(GIVEN INFORMATION Opens)

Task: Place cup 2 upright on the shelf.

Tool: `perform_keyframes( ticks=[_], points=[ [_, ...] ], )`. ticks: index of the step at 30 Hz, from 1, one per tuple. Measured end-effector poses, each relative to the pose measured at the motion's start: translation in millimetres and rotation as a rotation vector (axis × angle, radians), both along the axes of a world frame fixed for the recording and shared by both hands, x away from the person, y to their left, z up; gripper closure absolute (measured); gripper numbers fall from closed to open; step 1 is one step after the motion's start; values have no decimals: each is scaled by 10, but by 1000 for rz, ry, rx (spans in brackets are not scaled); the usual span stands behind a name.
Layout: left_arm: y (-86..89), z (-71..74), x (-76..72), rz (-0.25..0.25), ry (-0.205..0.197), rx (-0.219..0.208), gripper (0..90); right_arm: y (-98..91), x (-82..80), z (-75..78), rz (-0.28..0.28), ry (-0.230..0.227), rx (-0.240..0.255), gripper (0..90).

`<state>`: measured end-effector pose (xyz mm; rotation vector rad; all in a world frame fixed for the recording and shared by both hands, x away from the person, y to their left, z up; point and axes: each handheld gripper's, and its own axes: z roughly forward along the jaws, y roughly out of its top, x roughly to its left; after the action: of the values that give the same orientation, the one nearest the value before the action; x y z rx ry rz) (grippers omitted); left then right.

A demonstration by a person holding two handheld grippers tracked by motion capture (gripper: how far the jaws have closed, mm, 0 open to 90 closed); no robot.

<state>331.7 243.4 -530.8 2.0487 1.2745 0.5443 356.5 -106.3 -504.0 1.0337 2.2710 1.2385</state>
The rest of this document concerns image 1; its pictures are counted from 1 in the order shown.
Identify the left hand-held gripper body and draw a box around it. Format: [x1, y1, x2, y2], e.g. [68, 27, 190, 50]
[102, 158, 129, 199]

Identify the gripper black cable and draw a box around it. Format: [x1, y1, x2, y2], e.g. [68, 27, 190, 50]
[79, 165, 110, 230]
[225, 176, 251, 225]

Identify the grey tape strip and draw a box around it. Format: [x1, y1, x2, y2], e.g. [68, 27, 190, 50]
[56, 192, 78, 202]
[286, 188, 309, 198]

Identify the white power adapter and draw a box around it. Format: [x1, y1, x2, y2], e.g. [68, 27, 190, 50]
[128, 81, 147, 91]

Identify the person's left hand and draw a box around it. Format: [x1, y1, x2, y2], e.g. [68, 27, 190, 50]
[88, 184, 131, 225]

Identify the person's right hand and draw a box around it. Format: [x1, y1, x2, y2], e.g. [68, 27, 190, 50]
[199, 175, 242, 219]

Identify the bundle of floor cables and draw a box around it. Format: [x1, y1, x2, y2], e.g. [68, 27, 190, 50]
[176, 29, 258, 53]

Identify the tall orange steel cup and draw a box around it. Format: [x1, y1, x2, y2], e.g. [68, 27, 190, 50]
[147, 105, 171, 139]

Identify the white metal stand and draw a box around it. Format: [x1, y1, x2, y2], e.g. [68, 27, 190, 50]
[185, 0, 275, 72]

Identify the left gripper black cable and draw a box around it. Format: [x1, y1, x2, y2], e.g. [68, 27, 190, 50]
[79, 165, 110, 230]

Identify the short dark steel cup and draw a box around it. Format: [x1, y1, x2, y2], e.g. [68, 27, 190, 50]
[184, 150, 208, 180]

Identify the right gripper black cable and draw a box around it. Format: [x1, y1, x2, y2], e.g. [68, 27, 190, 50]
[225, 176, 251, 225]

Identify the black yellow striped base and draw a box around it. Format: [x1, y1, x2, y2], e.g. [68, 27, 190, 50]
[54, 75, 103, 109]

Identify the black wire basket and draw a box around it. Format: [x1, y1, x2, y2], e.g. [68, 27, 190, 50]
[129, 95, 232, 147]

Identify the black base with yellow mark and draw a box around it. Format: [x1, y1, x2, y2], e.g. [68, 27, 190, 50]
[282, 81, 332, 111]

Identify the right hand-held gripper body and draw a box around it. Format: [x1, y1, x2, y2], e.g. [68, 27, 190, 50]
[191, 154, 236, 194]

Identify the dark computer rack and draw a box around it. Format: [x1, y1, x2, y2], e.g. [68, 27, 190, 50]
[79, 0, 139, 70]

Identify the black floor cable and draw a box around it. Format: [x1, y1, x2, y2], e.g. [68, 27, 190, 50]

(GIVEN INFORMATION Closes)

EXERCISE BRIEF:
Could you work out how many lines of the data above contain the word "jaws"? Give only the number.

ANSWER SECTION:
2